Networked-based Characterization of Extracellular Matrix Proteins from Adult Mouse Pulmonary and Aortic Valves
datasetposted on 04.02.2011 by Peggi M. Angel, David Nusinow, Chris B. Brown, Kate Violette, Joey V. Barnett, Bing Zhang, H. Scott Baldwin, Richard M. Caprioli
Datasets usually provide raw data for analysis. This raw data often comes in spreadsheet form, but can be any collection of data, on which analysis can be performed.
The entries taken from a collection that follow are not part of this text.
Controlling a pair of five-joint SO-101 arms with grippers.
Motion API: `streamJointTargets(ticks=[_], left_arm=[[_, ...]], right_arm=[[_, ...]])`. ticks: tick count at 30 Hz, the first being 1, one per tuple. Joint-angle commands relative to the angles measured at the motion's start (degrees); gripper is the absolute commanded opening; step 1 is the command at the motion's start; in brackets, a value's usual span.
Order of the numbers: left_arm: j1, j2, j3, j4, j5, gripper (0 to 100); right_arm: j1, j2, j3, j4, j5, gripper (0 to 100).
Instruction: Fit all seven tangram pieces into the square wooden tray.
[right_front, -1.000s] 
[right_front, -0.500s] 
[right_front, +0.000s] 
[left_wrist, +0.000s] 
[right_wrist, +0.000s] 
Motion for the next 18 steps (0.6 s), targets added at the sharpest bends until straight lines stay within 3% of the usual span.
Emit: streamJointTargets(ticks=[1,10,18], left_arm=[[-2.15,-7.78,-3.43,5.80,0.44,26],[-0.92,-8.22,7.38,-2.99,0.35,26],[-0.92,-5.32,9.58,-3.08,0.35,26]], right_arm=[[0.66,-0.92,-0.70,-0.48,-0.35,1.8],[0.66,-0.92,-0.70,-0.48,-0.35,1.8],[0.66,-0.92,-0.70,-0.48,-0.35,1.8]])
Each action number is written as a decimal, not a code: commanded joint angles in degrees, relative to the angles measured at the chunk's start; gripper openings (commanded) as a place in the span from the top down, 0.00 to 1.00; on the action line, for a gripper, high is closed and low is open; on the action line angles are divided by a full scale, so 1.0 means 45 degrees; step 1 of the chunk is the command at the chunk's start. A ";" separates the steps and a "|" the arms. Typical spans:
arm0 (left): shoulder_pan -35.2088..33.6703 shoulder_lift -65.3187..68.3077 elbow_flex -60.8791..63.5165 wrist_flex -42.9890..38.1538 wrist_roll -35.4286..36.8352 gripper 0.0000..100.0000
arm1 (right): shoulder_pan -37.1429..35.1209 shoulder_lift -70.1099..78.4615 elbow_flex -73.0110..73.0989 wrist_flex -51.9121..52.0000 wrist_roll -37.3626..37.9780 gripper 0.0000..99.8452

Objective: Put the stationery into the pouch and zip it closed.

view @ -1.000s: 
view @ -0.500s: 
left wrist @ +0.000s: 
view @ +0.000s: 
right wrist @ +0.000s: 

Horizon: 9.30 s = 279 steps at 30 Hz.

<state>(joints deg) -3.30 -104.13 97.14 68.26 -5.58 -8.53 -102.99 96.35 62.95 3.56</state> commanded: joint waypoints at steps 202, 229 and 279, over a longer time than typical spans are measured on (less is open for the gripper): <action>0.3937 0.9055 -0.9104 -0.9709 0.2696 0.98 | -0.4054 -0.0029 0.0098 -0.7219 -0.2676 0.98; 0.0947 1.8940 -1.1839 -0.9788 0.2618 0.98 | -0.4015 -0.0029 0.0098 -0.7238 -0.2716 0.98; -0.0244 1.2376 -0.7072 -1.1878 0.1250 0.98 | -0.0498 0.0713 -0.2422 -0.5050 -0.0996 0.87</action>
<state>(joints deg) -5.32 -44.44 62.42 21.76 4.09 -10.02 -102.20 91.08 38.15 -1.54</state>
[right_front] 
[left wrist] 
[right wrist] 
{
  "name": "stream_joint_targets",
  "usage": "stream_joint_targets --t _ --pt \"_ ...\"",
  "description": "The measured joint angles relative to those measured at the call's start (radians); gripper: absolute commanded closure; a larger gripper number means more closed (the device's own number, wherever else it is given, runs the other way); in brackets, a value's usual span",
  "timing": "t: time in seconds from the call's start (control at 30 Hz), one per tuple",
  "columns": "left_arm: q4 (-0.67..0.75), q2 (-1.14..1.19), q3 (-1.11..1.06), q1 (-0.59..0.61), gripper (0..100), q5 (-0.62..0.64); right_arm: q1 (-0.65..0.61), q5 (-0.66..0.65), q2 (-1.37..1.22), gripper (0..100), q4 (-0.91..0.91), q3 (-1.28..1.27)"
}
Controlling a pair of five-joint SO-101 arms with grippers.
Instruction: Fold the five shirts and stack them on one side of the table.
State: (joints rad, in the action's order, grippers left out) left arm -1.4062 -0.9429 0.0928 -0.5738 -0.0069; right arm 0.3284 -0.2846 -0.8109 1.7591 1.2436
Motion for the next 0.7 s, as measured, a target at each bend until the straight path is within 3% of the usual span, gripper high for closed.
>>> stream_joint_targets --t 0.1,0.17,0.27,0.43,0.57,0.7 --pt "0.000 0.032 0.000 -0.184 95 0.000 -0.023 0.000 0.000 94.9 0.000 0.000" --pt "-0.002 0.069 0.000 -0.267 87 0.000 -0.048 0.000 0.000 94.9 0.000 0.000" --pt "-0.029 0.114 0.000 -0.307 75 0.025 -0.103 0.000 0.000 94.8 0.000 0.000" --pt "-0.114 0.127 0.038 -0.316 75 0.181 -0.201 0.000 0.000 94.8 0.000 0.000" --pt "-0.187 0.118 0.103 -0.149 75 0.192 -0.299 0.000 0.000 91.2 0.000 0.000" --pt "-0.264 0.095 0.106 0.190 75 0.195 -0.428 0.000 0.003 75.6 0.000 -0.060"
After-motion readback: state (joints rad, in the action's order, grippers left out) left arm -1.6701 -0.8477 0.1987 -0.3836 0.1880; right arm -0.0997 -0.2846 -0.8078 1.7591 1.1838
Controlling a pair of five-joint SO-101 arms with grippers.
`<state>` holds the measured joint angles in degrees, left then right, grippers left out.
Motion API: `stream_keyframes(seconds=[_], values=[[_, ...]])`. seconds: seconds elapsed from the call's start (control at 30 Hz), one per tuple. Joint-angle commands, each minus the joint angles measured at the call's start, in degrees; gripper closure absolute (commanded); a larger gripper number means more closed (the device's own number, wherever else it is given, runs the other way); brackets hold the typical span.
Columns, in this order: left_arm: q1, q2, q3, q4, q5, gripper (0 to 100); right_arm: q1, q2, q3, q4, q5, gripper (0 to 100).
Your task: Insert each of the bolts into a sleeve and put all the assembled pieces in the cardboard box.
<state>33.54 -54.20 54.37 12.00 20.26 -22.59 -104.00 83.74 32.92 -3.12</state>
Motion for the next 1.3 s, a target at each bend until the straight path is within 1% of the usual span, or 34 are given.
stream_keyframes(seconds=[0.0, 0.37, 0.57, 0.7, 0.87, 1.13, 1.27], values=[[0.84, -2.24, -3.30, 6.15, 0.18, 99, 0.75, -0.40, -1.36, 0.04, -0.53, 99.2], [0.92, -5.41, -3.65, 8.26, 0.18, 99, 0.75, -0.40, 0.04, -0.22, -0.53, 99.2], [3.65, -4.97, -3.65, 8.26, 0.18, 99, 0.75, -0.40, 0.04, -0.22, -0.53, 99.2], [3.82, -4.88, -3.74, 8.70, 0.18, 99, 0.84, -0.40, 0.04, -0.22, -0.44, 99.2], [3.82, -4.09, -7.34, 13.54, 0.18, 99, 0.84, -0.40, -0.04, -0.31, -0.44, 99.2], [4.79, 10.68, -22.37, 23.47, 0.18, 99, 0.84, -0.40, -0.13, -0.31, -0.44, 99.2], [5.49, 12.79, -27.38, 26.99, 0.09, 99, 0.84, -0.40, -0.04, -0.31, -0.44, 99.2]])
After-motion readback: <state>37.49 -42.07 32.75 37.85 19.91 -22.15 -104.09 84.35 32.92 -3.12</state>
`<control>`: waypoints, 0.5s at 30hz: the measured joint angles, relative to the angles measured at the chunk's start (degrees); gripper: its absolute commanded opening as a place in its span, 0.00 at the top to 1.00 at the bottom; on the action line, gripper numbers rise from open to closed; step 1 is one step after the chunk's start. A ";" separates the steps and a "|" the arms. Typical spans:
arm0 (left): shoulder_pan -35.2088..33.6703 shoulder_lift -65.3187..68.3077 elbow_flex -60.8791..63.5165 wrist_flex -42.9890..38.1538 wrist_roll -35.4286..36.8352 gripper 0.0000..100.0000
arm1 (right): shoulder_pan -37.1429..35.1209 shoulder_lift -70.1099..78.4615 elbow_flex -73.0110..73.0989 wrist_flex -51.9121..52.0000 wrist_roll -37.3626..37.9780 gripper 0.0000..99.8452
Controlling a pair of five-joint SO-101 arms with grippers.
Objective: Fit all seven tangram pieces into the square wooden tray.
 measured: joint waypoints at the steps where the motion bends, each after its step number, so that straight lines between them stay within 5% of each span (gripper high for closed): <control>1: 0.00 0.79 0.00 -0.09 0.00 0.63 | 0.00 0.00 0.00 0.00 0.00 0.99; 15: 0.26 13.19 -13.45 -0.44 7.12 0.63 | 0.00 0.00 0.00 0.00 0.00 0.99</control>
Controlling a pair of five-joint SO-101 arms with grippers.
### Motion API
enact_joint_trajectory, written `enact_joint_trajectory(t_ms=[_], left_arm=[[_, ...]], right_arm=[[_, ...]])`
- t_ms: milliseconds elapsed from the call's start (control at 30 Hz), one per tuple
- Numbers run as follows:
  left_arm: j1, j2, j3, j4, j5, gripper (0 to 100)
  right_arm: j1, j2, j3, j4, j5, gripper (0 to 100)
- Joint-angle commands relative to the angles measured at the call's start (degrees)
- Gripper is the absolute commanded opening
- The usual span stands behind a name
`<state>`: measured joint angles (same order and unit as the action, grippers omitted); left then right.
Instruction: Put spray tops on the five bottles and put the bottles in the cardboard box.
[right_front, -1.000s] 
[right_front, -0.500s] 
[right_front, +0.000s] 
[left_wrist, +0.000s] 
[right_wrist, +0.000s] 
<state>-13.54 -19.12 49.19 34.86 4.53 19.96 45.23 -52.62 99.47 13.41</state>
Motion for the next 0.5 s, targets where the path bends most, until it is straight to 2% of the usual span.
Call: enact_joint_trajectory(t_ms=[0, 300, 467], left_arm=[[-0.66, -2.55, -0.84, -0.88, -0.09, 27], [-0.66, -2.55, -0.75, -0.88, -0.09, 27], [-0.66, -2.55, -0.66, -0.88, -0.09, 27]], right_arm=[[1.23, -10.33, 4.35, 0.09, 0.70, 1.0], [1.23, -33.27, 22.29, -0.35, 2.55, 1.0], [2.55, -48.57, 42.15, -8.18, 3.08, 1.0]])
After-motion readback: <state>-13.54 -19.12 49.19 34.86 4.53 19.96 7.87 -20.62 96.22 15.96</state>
A precise mixture of extracellular matrix (ECM) secreted by valvular cells forms a scaffold that lends the heart valve the exact mechanical and tensile strength needed for accurate hemodynamic performance. ECM proteins are a key component of valvular endothelial cell (VEC)−valvular interstitial cell (VIC) communication essential for maintenance of the valve structure. This study reports the healthy adult pulmonary and aortic valve proteomes characterized by LC−MS/MS, resulting in 2710 proteins expressed by 1513 genes, including over 300 abundant ECM proteins. Surprisingly, this study defines a distinct proteome for each semilunar valve. Protein−protein networking (PPN) was used as a tool to direct selection of proteomic candidates for biological investigation. Local PPN for nidogen 1 (Nid1), biglycan (Bgn), elastin microfibril interface-located protein 1 (Emilin-1), and milk fat globule-EGF factor 8 protein (Mfge8) were enriched with proteins essential to valve function and produced biological functions highly relevant to valve biology. Immunofluorescent investigations demonstrated that these proteins are functionally distributed within the pulmonary and aortic valve structure, indicative of important contribution to valve function. This study yields new insight into protein expression contributing to valvular maintenance and health and provides a platform for unbiased assessment of protein alterations during disease processes.